▶ What the task requires
Copy every line from the one containing "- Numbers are" through the last line of the records below, both included, and nothing else.

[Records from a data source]
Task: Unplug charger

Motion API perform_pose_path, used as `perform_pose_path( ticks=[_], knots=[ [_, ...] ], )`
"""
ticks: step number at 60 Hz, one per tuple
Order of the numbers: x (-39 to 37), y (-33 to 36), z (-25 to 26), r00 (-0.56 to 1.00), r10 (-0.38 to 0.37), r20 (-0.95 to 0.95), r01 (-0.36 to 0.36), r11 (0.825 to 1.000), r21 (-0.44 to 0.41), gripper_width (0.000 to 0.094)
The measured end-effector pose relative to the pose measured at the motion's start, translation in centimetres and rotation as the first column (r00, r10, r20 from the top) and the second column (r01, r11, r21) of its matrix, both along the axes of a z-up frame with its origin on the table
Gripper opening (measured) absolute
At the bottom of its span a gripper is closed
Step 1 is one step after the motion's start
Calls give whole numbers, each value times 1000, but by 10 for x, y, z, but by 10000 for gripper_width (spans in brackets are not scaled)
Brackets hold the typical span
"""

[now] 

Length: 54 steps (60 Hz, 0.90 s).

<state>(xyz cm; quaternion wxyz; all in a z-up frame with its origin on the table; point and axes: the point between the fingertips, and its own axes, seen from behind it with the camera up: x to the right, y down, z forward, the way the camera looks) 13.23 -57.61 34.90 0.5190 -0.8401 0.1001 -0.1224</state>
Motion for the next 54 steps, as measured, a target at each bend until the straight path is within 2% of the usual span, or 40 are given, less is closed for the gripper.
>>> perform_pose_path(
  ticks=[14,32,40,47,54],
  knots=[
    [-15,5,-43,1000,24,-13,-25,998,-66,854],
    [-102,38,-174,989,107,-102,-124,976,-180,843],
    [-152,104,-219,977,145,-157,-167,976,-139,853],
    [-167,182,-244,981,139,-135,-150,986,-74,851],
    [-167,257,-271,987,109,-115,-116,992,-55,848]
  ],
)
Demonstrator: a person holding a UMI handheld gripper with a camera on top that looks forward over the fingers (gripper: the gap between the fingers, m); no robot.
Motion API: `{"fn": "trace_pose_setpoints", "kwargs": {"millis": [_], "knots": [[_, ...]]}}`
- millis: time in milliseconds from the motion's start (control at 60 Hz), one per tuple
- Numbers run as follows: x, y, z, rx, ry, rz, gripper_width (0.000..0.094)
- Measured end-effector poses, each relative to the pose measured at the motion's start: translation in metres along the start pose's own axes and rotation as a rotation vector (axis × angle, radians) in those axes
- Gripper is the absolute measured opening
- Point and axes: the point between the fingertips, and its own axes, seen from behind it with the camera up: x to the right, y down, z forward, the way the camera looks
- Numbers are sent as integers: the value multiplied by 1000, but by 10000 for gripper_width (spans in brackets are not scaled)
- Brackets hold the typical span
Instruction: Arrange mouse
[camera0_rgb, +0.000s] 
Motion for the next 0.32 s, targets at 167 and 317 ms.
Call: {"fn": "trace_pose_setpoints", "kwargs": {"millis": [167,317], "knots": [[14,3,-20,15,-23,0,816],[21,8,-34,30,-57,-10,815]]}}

▶ Exercise answer
- Numbers are sent as integers: the value multiplied by 1000, but by 10000 for gripper_width (spans in brackets are not scaled)
- Brackets hold the typical span
Instruction: Arrange mouse
[camera0_rgb, +0.000s] 
Motion for the next 0.32 s, targets at 167 and 317 ms.
Call: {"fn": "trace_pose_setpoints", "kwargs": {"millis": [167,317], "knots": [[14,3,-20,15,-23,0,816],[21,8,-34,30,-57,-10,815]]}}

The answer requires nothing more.